= WHAT THE TASK REQUIRES =
Below is a listing. Copy each line of it that holds the word "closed".

= AVAILABLE DATA =
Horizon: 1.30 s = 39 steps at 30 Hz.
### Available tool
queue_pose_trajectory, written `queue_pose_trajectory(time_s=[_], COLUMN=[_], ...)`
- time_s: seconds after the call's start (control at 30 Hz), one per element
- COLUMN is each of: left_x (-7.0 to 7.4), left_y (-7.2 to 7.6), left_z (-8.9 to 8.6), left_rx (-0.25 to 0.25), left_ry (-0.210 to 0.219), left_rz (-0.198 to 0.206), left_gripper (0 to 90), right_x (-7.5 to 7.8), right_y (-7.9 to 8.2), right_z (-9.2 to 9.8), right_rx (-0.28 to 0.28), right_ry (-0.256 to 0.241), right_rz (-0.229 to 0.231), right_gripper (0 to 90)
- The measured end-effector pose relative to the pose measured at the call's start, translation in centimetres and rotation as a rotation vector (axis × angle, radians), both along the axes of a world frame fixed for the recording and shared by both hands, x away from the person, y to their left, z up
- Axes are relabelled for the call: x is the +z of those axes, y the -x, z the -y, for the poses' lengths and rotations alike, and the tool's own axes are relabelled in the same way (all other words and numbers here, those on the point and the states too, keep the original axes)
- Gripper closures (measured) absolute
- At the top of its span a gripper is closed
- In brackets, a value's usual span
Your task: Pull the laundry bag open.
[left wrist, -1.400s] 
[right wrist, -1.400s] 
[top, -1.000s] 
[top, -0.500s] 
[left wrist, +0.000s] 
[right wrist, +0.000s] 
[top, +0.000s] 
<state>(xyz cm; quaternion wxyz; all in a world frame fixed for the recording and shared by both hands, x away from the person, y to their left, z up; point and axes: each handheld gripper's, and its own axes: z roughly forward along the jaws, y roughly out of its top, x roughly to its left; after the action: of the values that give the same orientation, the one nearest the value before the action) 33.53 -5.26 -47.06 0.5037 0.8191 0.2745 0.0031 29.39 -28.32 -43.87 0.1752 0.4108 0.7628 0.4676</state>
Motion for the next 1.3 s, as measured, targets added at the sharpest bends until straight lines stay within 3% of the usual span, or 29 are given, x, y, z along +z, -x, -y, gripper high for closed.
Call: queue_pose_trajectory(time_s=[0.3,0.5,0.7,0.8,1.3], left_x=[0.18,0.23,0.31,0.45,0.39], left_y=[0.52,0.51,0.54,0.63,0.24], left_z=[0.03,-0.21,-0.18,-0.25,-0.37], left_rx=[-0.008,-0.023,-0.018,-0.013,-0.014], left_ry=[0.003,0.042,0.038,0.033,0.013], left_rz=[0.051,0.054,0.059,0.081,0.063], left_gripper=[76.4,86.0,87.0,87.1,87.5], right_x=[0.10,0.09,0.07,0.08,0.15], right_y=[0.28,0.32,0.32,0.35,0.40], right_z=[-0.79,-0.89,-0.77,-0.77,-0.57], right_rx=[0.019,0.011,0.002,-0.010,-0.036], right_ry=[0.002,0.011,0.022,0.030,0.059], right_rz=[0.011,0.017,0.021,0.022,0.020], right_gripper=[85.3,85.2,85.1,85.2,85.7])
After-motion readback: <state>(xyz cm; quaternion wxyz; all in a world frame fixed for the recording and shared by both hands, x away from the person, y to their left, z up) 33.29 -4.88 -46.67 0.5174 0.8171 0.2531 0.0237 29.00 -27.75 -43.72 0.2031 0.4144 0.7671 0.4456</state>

= COMPLETED TASK =
- At the top of its span a gripper is closed
Motion for the next 1.3 s, as measured, targets added at the sharpest bends until straight lines stay within 3% of the usual span, or 29 are given, x, y, z along +z, -x, -y, gripper high for closed.

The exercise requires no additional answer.